After a whole lot of deliberation, we began a hybrid model at work in mid- September. To be honest, I wasn’t exactly thrilled, primarily because of two reasons. One was the obvious one – the rigours of the daily commute. In addition, I felt that I was more productive at home. But it wasn’t so bad. Not so surprisingly, the time for commute has been cut by half as most folks are still WFH. I continued to read on the way to office, but instead of watching a show on the return journey, I chose a favourite pastime – people gawking. Maybe I’ll get back to shows after the initial days and/or when the commute time starts matching the episode times! And surprisingly, I found a strange comfort in being in office. Despite the chaos of many people in nearby cubicles being on different calls, getting to meet old friends, and new ones whom I had only met online, was very pleasant. Not to mention a certain reassurance of watching people work towards the same goal.

Life had changed quite a bit too. D and I used to spend Saturday evenings discovering new eateries or revisiting favourites. But now, even though we have the option, we prefer staying at home with sundowners on the balcony, and ordering in. Thus, weekly excursions have become fortnightly. We still look forward to travel though, though we still don’t know when we will get back to it.
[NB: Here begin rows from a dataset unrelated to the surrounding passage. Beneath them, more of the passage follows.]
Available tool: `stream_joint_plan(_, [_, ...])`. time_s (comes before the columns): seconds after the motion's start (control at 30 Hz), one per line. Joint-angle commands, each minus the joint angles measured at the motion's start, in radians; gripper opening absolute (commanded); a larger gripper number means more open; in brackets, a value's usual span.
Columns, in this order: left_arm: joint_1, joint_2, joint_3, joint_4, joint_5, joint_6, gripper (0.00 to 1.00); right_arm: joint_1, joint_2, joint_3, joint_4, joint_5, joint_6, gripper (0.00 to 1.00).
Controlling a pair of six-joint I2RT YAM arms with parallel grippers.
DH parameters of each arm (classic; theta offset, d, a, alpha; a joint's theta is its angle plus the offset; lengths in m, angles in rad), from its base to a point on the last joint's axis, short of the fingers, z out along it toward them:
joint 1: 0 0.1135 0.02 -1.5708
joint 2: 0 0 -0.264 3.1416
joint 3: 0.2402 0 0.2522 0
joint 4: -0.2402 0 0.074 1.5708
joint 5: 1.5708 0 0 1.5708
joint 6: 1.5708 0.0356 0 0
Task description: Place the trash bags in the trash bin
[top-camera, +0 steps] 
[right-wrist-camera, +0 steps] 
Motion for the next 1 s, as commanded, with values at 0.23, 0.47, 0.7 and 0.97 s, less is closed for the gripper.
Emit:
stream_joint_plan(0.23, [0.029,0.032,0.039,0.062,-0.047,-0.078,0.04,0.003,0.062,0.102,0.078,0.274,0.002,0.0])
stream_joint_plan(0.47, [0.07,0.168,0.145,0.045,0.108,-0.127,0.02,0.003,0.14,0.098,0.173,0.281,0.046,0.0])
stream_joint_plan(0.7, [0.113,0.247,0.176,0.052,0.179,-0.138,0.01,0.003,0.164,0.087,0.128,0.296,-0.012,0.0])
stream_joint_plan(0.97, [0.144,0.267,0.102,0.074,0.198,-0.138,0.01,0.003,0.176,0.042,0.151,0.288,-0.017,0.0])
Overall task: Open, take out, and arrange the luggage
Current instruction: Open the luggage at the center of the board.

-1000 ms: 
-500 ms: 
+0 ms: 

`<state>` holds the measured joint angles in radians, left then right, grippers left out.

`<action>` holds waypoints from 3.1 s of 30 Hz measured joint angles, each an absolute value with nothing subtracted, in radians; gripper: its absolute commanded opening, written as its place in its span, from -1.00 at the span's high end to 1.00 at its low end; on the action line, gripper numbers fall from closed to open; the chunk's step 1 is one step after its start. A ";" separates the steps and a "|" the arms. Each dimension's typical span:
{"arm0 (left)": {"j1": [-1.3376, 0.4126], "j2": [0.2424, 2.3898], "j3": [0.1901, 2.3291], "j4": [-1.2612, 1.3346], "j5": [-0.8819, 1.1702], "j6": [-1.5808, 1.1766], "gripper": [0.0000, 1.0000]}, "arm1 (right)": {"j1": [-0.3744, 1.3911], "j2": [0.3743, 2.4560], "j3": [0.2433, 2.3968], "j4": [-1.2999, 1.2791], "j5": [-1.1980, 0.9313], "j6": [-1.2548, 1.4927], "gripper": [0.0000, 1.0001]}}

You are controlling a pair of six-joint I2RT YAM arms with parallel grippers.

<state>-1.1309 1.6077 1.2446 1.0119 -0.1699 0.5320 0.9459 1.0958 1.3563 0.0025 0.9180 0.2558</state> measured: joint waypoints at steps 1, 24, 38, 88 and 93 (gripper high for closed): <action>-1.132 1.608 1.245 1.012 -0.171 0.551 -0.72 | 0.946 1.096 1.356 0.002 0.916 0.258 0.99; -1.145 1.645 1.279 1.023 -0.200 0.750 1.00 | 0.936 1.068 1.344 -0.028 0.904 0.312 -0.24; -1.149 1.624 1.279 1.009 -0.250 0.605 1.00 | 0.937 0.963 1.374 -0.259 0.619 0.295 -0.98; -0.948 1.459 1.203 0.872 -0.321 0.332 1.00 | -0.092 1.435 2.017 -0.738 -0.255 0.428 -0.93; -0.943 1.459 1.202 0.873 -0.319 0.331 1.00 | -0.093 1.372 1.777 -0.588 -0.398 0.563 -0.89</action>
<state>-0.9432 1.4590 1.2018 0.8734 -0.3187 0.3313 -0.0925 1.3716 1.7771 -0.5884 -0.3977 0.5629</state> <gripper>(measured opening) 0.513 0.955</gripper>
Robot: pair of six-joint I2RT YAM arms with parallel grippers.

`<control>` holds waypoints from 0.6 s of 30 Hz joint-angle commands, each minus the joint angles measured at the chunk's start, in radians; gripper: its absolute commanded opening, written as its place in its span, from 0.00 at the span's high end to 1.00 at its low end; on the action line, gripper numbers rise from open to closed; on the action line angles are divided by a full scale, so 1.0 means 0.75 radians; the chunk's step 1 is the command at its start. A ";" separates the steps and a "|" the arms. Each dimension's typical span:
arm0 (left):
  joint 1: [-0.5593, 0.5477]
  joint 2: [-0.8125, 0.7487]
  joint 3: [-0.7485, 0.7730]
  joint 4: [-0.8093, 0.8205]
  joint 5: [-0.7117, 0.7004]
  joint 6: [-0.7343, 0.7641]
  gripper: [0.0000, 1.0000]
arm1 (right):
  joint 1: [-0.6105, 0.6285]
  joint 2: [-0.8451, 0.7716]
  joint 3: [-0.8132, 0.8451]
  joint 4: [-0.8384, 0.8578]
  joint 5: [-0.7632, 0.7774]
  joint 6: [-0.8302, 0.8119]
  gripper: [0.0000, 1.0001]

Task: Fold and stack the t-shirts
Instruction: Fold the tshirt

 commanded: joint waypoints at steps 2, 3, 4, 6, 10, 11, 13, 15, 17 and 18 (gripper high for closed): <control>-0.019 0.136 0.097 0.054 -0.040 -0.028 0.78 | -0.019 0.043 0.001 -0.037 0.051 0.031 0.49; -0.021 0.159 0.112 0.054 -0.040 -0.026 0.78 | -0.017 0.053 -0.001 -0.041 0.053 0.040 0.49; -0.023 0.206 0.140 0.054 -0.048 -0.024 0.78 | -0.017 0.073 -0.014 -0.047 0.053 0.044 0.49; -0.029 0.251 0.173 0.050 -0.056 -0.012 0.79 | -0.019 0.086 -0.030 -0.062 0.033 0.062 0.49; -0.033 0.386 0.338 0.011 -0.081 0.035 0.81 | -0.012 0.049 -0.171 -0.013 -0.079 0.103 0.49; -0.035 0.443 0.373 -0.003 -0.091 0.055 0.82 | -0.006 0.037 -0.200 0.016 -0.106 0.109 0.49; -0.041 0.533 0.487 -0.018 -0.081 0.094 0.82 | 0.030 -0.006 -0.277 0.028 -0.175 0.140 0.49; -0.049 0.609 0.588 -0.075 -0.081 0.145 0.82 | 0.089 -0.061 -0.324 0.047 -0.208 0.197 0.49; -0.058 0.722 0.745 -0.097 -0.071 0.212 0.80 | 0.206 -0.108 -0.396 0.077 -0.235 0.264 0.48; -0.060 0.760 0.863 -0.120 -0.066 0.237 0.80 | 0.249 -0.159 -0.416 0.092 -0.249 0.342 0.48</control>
I wrote this post for a couple of reasons. One, the usual premise – how would this read a decade from now? A good test to understand how my mind has remembered the return to civilisation. The other is to remind my later self about a few lessons learnt. One, while neurons that fire together might wire together, there is also a certain unpredictability of attitudes – as evidenced by my reaction to the return to office. The mind, in many respects, remains unfathomable, in its capacity to both resist change, and to normalise. Two, being able to change one’s mind is a superpower, especially as one gets older. And three, in many of the daily interactions one takes for granted, there is an inherent joy that sometimes gets obscured.